Pocas son las probabilidades de tratar, suavizar o resolver los problemas que enfrenta el mundo contemporáneo fuera de la tripleta mágica: Estado-Mercado-Sociedad. Sin embargo, la estrategia de espionajes sistemáticos, masivos e ilegales que pretende fortalecer el Estado, controlar el mercado y anestesiar la sociedad, no tendrá ningún futuro. Vaya, toda aquella perspectiva paranoica que reduce la realidad a un abstracto campo plagado de irracionalidades está destinada al fracaso y requiere de una terapia adecuada.
A veces, una buena manera de sacar las conclusiones es plantear las preguntas incómodas. He aquí algunas: ¿Son Assange, Manning, Snowden (la lista no terminará aquí) jinetes solitarios, portadores de una virulenta y malévola práctica cyberterorrista o, más bien, se trata de una disidencia subversiva del capitalismo digital, una extraña muestra de excesos de un sistema de control corrosivo y caduco que pone en evidencia la decadencia de nuestras sociedades altamente administradas? ¿Atraviesa el país de Estados Unidos una crisis de identidad sin precedente anclada en un oficialismo autorreferencial y una iconografía ególatra incapaz de discernir entre actores mundiales y tan solo enfocarse en sus propios intereses?
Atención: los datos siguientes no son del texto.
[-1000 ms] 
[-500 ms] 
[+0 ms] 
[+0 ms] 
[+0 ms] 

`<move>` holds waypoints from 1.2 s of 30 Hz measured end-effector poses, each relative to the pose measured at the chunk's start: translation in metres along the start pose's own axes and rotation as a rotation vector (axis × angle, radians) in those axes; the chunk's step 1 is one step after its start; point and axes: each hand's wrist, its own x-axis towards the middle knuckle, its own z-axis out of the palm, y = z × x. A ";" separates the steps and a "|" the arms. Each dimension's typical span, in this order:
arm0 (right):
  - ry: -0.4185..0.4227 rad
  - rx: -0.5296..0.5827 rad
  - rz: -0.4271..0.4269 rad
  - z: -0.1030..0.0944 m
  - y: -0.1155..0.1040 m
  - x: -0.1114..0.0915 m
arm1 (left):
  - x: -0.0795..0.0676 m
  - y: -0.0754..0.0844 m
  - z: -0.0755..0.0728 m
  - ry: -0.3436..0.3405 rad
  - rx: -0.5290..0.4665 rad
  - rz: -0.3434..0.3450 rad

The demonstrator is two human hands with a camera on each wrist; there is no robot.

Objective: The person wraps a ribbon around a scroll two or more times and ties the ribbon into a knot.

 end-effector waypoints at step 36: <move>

Finalmente, ¿qué nos espera si seguimos permitiendo que las libertades de elegir y de tener continúen sobrepuestas a las libertades de ser? Hay que hacer algo ante la posibilidad de convertirnos en individuos desubjetivados con cerebros pasteurizados y ojos embobinados para la porción diaria de control y adiestramiento haciendo juego a una historia en la que nade sucede.
Nota
El título alude al nombre original de la película-obra maestra de Werner Herzog El enigma de Kaspar Hauser (Jeder für sich und Gott gegen alle).
Se publica este artículo con el permiso del autor mediante una licencia de Creative Commons, respetando su libertad para publicarlo en otras fuentes.